> [EXERCISE REQUIREMENTS] In the data, extract each line that holds the string "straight".

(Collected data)
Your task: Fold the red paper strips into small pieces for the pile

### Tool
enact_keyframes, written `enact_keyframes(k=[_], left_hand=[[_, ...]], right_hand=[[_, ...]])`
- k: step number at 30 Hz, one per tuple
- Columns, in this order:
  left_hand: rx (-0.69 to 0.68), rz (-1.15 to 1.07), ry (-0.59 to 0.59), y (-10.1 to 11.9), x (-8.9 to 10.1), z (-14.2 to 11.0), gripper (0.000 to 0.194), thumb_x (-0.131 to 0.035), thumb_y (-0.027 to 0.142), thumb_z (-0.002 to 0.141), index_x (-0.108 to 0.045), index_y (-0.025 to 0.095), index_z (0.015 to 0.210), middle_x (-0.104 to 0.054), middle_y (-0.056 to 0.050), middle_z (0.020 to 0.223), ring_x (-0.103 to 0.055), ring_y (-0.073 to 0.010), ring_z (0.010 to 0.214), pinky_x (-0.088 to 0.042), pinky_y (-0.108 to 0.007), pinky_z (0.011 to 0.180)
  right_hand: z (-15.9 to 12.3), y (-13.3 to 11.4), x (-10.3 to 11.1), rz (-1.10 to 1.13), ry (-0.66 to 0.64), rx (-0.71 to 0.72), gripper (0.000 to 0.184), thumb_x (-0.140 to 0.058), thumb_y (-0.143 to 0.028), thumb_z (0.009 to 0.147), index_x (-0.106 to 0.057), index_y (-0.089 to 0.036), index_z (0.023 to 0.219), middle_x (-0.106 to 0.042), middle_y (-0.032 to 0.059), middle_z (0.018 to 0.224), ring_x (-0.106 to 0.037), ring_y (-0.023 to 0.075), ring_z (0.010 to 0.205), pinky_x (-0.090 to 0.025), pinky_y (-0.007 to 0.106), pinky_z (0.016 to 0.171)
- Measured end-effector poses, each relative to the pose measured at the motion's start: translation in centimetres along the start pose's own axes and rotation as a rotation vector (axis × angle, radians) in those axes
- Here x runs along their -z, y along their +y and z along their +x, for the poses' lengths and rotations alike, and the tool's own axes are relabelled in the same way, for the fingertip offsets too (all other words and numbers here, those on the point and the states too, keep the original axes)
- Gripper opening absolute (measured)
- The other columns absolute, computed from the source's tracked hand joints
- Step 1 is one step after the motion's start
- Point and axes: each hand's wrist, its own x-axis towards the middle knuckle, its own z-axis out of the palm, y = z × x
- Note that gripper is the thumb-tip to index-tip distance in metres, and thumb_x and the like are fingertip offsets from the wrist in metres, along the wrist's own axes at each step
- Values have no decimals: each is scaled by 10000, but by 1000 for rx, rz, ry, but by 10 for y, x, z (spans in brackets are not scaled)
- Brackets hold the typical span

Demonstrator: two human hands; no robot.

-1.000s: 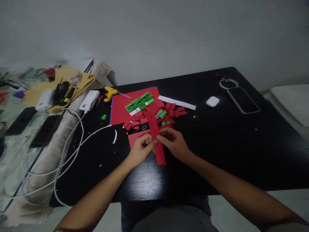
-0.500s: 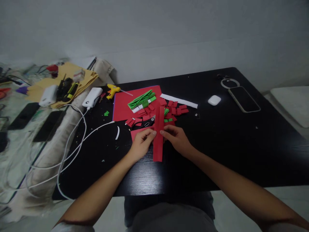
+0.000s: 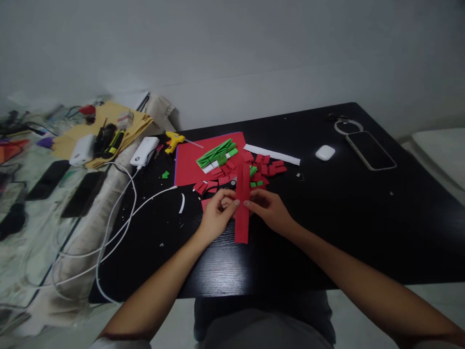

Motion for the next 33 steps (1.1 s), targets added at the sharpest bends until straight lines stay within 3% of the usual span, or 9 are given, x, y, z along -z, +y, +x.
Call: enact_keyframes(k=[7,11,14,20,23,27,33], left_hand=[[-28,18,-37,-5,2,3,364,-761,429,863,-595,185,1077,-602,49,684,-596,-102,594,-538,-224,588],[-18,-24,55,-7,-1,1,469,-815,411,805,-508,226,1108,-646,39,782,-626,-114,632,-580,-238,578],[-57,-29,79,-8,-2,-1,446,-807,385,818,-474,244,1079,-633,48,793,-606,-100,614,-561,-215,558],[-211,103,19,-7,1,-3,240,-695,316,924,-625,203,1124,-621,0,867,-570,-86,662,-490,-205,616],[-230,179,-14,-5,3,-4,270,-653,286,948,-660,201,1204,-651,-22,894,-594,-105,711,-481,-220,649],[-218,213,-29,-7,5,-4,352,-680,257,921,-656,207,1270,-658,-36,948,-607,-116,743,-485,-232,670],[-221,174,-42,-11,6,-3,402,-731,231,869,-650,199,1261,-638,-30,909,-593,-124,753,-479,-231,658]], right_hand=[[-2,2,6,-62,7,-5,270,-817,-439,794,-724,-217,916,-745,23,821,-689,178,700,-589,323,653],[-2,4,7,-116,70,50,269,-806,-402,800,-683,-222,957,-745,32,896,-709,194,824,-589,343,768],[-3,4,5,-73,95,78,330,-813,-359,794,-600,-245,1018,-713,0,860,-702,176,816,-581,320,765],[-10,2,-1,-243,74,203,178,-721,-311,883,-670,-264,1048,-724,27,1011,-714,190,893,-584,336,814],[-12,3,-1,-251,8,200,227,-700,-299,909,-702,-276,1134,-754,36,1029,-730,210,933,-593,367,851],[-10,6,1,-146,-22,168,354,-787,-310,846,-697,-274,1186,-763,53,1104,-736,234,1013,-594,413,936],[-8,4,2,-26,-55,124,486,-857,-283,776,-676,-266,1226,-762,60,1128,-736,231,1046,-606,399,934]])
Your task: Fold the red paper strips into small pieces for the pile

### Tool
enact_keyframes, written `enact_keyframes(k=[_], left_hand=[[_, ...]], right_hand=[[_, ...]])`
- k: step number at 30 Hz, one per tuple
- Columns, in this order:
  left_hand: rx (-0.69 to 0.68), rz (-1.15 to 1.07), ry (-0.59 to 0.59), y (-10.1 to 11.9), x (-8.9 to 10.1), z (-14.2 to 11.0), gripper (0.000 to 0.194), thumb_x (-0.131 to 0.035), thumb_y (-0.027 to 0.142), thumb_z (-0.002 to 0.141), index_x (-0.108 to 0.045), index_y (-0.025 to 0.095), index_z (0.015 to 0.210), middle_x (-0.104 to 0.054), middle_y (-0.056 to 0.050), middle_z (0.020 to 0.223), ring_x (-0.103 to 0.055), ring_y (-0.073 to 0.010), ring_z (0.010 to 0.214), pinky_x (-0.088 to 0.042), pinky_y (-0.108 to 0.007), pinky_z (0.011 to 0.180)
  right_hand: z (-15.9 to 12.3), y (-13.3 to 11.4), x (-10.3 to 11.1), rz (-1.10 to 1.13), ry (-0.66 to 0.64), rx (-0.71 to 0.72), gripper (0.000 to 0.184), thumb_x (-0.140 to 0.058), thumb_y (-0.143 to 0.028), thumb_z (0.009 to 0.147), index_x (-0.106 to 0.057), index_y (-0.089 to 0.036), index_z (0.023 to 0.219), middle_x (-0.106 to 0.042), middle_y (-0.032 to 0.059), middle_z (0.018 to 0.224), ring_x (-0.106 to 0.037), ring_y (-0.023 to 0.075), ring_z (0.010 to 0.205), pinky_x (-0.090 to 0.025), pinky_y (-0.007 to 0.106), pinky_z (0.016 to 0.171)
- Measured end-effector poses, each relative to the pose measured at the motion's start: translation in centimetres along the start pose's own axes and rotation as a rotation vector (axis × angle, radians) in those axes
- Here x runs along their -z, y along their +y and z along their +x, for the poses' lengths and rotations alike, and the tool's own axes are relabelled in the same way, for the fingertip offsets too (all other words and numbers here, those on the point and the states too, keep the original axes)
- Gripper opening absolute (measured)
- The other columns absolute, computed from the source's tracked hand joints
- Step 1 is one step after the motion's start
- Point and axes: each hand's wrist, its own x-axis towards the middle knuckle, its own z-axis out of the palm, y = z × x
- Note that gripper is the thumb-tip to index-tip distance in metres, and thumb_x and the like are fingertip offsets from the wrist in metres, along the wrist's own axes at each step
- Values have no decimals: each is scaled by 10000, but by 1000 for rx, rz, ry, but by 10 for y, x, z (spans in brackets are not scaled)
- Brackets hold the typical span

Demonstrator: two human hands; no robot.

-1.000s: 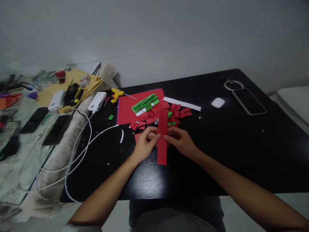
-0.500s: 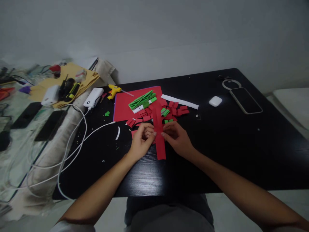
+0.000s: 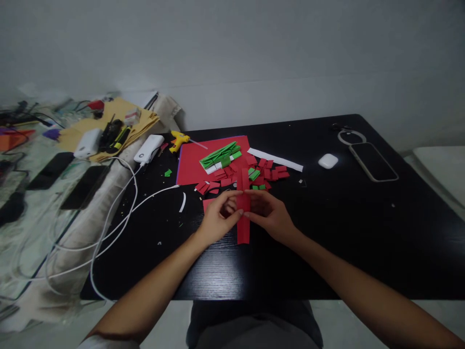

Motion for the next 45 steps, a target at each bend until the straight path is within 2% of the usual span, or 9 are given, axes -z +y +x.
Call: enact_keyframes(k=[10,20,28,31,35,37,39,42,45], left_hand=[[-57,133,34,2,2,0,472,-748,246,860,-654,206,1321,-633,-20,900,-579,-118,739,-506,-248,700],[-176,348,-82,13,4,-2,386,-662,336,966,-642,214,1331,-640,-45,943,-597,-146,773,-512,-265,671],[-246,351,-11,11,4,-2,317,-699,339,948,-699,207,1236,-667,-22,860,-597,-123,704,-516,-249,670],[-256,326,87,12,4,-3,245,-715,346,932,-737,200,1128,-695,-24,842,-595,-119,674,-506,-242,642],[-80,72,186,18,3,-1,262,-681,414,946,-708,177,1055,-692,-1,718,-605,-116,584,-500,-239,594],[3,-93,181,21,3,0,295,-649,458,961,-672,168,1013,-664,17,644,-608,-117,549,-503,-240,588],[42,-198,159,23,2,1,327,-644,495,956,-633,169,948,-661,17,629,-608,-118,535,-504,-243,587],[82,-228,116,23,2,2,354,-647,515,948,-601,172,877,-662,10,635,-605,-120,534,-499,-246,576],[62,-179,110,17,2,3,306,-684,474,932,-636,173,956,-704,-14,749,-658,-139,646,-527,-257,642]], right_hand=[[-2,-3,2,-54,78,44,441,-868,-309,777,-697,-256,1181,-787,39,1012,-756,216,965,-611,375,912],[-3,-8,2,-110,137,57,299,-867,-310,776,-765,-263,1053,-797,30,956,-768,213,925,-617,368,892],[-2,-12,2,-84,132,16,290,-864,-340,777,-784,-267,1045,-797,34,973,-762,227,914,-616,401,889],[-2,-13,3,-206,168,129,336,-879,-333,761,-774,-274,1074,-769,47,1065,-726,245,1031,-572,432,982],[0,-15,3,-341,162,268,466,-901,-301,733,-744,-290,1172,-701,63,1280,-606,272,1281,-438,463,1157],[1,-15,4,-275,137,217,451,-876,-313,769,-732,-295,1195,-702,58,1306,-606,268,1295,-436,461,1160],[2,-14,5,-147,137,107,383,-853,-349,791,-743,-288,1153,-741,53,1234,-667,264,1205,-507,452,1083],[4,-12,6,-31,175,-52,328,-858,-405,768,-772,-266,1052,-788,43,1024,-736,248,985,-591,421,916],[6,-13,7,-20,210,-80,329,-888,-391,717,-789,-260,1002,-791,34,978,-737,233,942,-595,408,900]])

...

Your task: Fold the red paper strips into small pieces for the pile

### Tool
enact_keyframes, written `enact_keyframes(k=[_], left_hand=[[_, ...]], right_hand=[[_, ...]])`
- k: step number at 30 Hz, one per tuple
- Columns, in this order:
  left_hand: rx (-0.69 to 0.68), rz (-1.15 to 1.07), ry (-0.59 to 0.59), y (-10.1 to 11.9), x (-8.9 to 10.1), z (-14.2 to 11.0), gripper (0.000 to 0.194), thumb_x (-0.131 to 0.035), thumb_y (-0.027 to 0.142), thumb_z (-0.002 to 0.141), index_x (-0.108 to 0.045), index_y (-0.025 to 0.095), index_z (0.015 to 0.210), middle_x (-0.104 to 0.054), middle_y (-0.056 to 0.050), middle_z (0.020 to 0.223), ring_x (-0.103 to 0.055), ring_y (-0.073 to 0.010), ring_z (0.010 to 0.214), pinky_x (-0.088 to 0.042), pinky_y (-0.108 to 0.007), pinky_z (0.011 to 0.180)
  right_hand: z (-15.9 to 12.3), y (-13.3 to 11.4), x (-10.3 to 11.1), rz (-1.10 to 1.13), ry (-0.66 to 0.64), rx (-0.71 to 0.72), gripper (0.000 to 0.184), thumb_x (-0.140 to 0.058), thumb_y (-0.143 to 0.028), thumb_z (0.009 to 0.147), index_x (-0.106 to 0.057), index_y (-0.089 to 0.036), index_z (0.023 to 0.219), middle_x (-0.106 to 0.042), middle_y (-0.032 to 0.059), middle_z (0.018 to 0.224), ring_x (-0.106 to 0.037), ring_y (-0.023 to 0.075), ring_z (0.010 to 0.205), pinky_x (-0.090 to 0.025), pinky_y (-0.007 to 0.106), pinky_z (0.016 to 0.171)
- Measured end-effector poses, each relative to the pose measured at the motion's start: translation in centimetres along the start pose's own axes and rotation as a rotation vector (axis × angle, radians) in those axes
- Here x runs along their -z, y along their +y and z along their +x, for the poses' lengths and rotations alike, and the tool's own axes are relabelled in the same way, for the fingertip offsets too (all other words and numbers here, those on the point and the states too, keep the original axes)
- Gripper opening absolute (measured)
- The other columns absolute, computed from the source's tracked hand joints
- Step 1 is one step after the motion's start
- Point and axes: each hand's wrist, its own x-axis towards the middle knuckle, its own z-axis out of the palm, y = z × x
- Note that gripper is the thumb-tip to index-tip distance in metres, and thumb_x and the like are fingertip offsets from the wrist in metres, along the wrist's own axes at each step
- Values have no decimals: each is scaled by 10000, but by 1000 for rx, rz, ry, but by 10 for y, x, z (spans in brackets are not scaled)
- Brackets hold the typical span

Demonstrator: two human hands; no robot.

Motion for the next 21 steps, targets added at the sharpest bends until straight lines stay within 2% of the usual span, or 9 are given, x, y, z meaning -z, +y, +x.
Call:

> [TASK ANSWER]
Motion for the next 33 steps (1.1 s), targets added at the sharpest bends until straight lines stay within 3% of the usual span, or 9 are given, x, y, z along -z, +y, +x.
Motion for the next 45 steps, a target at each bend until the straight path is within 2% of the usual span, or 9 are given, axes -z +y +x.
Motion for the next 21 steps, targets added at the sharpest bends until straight lines stay within 2% of the usual span, or 9 are given, x, y, z meaning -z, +y, +x.

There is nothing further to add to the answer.